**Your objective**
Please write out exactly the lines of the data below from the line holding "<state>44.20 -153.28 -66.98" through the line holding "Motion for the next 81", and leave out the rest.

(Dataset records)
-------

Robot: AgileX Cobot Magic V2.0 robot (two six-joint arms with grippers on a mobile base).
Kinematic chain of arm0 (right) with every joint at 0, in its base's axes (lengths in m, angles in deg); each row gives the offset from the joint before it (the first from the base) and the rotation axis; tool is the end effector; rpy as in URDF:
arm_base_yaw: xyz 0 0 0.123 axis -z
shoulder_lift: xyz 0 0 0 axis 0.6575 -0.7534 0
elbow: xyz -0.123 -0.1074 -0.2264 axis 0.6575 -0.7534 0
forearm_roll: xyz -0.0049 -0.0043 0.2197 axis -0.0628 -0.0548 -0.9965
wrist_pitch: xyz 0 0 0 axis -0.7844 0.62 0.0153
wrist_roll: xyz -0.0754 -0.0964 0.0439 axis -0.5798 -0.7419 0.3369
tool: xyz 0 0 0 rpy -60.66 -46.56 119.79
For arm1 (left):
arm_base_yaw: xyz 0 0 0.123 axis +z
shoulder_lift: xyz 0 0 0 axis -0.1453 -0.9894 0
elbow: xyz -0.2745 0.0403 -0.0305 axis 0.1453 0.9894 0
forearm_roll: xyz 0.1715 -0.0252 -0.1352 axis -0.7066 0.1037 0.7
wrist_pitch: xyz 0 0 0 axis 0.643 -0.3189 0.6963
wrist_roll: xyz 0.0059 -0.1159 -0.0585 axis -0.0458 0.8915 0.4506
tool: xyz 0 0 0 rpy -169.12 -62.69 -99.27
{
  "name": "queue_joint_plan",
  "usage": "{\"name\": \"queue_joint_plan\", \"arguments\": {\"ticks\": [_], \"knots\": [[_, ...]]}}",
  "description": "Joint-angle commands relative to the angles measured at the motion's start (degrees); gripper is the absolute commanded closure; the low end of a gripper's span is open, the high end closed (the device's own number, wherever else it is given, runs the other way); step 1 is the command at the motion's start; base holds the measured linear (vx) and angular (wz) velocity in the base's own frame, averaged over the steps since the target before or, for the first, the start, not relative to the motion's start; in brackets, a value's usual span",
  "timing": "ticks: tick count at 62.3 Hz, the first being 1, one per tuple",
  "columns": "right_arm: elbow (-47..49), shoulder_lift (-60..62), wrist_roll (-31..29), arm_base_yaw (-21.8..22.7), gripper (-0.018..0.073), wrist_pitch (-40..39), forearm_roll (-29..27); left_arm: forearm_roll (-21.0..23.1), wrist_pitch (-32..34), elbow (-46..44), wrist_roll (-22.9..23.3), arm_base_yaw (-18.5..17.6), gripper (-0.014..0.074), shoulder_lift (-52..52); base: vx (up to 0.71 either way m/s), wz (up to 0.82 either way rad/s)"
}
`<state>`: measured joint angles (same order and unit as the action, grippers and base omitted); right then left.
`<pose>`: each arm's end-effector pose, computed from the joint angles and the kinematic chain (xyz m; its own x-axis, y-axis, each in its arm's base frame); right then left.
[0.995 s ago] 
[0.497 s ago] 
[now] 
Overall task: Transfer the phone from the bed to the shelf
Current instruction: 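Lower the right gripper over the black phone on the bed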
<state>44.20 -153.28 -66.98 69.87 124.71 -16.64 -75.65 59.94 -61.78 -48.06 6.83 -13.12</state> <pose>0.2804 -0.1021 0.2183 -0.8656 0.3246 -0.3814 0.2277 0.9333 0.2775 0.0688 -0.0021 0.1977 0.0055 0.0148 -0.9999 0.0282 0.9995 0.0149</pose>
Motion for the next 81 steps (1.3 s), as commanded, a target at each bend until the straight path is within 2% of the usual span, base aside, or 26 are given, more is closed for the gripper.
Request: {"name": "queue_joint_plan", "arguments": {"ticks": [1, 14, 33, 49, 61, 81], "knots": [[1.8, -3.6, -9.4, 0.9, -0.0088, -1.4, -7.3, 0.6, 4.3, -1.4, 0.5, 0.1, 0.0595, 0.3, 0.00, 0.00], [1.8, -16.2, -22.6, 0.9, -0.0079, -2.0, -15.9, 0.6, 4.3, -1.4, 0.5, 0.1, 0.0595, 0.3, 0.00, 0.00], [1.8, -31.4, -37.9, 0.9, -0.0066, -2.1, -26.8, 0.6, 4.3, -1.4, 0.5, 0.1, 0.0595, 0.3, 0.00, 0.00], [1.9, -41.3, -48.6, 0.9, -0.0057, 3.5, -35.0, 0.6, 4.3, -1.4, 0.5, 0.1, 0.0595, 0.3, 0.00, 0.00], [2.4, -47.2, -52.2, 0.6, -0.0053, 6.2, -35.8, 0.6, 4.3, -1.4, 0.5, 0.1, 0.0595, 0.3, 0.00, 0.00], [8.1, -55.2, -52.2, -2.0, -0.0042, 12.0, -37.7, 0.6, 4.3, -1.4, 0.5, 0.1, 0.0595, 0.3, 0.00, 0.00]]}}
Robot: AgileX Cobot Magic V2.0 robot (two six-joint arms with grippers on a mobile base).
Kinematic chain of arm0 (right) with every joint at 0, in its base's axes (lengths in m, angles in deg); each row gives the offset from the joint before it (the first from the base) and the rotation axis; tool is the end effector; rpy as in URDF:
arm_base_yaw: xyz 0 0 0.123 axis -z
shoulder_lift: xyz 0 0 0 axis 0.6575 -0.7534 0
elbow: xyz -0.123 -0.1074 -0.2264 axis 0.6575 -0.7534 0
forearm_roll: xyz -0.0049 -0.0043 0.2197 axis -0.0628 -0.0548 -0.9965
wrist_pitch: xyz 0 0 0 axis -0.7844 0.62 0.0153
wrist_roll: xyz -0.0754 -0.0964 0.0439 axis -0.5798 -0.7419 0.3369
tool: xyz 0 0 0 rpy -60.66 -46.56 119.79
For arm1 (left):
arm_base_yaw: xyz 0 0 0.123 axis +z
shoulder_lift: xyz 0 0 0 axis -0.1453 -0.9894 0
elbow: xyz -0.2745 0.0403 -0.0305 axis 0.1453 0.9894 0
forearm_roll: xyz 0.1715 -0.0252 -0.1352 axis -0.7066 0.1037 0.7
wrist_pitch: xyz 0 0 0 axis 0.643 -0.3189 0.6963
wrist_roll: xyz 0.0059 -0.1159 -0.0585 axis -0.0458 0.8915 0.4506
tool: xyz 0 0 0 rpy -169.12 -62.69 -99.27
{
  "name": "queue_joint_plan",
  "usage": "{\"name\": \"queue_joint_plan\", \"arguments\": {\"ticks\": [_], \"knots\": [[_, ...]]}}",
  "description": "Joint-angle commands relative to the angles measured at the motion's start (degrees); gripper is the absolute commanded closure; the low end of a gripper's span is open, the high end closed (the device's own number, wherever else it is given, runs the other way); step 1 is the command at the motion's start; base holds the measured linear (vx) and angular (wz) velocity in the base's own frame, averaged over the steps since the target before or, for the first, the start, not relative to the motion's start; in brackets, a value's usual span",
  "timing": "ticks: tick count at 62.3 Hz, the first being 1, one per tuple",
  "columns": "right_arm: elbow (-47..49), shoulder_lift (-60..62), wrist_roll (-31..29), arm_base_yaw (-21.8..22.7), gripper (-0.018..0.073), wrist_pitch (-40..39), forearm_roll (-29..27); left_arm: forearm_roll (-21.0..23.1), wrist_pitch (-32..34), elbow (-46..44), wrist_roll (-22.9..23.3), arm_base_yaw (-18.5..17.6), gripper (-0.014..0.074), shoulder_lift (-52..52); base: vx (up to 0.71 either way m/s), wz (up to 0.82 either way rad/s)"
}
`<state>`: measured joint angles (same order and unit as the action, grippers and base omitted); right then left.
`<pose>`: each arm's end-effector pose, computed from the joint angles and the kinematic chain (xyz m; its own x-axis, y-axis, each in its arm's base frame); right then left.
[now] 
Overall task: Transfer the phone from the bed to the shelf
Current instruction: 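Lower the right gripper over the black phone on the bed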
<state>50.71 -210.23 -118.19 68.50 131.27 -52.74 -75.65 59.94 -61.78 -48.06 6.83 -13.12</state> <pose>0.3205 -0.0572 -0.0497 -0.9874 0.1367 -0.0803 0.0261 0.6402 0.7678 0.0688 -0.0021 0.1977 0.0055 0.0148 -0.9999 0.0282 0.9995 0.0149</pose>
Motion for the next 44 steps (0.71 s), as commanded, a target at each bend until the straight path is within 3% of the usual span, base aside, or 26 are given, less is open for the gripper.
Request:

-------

**Solution**
<state>44.20 -153.28 -66.98 69.87 124.71 -16.64 -75.65 59.94 -61.78 -48.06 6.83 -13.12</state> <pose>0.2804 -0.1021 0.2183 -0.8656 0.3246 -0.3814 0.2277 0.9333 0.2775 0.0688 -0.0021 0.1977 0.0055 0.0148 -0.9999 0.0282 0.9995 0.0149</pose>
Motion for the next 81 steps (1.3 s), as commanded, a target at each bend until the straight path is within 2% of the usual span, base aside, or 26 are given, more is closed for the gripper.

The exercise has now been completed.